Orphan drugs, highly specialized treatments for very small groups of patients, present great opportunities and challenges for modern health care systems.They come with a high price, and if health insurances do not reimburse them, they are not accessible to most patients. However, orphan drugs often do not meet reimbursement criteria due to low cost-effectiveness and lack of clinical evidence. Nevertheless, many orphan drugs get exceptions from these criteria and are reimbursed anyway. Yet, the more orphan drugs are authorized, the less their reimbursement can be based on exceptions, since this would require allocating a substantial portion of the healthcare budget to a small part of the population. Because orphan drug reimbursement is an ethical dilemma without a clear-cut solution, many authors call for public debates to legitimately solve this dilemma. This project aims to investigate this phenomenon from an ethical and societal perspective. A systematic review of reason will be applied to the scientific literature to identify and quantify moral reasons used in scientific discussions. A newspaper content analysis will provide insights into the public debates of Switzerland, Germany, and the United Kingdom.

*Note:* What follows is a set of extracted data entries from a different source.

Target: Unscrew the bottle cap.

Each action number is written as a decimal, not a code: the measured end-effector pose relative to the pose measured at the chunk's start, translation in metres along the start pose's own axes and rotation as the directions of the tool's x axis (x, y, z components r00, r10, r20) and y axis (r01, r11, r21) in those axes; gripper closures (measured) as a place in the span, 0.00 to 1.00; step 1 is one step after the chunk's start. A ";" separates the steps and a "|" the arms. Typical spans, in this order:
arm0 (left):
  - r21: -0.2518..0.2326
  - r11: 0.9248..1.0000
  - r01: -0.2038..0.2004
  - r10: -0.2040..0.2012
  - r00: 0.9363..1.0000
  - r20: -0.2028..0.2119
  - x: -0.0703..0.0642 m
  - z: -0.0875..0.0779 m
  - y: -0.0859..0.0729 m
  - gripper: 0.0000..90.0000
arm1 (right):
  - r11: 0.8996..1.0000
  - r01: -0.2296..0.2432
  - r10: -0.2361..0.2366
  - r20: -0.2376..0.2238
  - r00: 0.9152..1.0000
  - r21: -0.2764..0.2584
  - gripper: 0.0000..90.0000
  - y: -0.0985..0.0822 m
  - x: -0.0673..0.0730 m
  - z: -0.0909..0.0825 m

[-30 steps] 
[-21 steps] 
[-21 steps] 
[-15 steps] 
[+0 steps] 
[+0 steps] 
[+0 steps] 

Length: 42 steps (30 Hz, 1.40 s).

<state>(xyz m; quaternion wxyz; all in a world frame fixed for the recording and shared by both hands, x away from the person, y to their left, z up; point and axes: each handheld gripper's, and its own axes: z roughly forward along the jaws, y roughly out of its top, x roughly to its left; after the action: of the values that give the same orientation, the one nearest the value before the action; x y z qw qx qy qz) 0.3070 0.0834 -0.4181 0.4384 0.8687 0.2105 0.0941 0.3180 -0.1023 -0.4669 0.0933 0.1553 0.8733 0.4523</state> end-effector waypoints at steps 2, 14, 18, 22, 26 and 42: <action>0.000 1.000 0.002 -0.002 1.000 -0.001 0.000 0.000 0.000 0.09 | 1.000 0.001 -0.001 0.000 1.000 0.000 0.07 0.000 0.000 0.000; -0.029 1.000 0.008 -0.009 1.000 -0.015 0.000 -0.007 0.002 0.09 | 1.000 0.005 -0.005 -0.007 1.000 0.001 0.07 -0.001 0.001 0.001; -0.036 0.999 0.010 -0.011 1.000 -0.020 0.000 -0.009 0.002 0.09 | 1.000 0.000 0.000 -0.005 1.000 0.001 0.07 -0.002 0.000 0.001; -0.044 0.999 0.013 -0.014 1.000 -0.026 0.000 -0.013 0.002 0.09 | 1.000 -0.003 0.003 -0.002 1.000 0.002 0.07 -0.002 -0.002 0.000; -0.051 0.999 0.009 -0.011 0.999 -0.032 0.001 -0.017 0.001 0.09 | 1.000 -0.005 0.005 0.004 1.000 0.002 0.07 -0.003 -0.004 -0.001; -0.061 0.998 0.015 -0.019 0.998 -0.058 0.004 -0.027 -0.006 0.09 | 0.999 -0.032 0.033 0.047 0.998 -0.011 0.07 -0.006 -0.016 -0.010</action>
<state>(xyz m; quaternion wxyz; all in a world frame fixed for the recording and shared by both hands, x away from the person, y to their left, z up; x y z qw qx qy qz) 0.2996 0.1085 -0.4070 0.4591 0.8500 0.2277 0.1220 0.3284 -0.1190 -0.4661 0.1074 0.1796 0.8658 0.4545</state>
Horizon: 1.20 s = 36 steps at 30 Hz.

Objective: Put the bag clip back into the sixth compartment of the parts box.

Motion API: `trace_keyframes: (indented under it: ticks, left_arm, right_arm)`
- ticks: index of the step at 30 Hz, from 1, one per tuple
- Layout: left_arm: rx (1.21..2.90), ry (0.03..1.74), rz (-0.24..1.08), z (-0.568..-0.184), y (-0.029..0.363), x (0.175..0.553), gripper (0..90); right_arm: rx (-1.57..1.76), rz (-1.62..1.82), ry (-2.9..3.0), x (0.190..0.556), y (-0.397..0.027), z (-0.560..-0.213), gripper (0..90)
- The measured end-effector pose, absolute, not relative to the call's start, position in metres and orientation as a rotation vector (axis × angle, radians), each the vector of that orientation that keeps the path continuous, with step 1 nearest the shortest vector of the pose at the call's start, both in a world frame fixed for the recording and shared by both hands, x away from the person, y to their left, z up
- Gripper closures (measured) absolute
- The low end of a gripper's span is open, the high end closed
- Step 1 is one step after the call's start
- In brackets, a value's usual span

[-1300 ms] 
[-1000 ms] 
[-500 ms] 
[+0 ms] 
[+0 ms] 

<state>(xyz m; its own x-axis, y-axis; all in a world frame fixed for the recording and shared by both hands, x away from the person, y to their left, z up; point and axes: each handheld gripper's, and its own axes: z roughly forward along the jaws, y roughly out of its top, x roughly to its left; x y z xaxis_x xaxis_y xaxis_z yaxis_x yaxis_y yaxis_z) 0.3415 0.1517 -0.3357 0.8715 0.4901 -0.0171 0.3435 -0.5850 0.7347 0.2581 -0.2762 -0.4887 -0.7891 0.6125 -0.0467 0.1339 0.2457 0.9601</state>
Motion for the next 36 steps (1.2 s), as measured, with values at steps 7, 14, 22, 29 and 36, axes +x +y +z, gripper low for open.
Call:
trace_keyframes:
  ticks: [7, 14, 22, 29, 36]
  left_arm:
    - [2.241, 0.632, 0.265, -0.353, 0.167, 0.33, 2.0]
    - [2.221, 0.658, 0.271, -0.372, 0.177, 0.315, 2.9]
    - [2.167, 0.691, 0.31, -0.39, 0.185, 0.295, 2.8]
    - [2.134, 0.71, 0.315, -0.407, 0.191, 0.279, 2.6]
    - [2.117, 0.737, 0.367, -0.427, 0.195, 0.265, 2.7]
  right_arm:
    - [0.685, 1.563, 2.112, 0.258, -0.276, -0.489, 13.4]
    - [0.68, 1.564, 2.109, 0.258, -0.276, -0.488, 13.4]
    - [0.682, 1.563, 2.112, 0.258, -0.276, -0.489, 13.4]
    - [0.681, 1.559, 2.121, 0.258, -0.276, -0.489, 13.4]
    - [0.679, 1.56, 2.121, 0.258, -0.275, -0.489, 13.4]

Ethical considerations in pediatric genome-wide sequencing

Research Project | 5 Project Members

Whole exome sequencing (WES) and whole genome sequencing (WGS) are increasingly used in healthcare and research to identify genetic variations, assisting disease diagnosis and prognosis as well as treatment decisions. Besides many potential benefits of WES/WGS for medical care, it also involves a number of important regulatory and ethical challenges. However, there is currently a lack of empirical research on the ethical issues surrounding WGS/WES in Switzerland. It is crucial to investigate the country-specific attitudes, values, beliefs and resulting needs of the relevant stakeholders in Switzerland as an assessment of these is highly valuable for any policy guidance and ethical use of the techniques. The study has the following main objectives:
A . Conduct empirical studies to inform and contextualise the ethical analysis;
Undertake a systematic qualitative literature review to gather evidence regarding the full spectrum of ethical issues involved in whole-genome/ whole exome-sequencing
Explore empirically the attitudes of clinical geneticists regarding WGS/WES in Switzerland and Germany
Explore empirically the attitudes of parents involved in WES of their children in Switzerland
B . Develop normative conclusions with regard to the regulation and practice regarding WGS/WES in Switzerland
The first objective (A) is met by systematic qualitative review methodology and qualitative research methodology (thematic analysis). Semi-structured interviews in Switzerland and Germany are carried out with geneticists and parents of children involved in WES. These exploratory interviews are not based on a predefined understanding on how it should be dealt with WES/WGS, but seek to capture the needs from the perspective of clinical geneticists and parents involved. For the second objective (B) Empirical Bioethics methodologies will be employed. The normative analysis in this project will constantly accompany the empirical data collection. It will concentrate on the overall ethical research question of this PhD: How should be dealt with WGS/WES in an ethical manner in Switzerland - especially regarding children? This thesis adds both to the growing international body of research on responsible and ethically justifiable uses and implementation of new technologies in genomics as well as to filling the gap of research on ethical issues regarding WGS/WES in Switzerland, thus providing key information for Swiss stakeholders in genetics and healthcare services.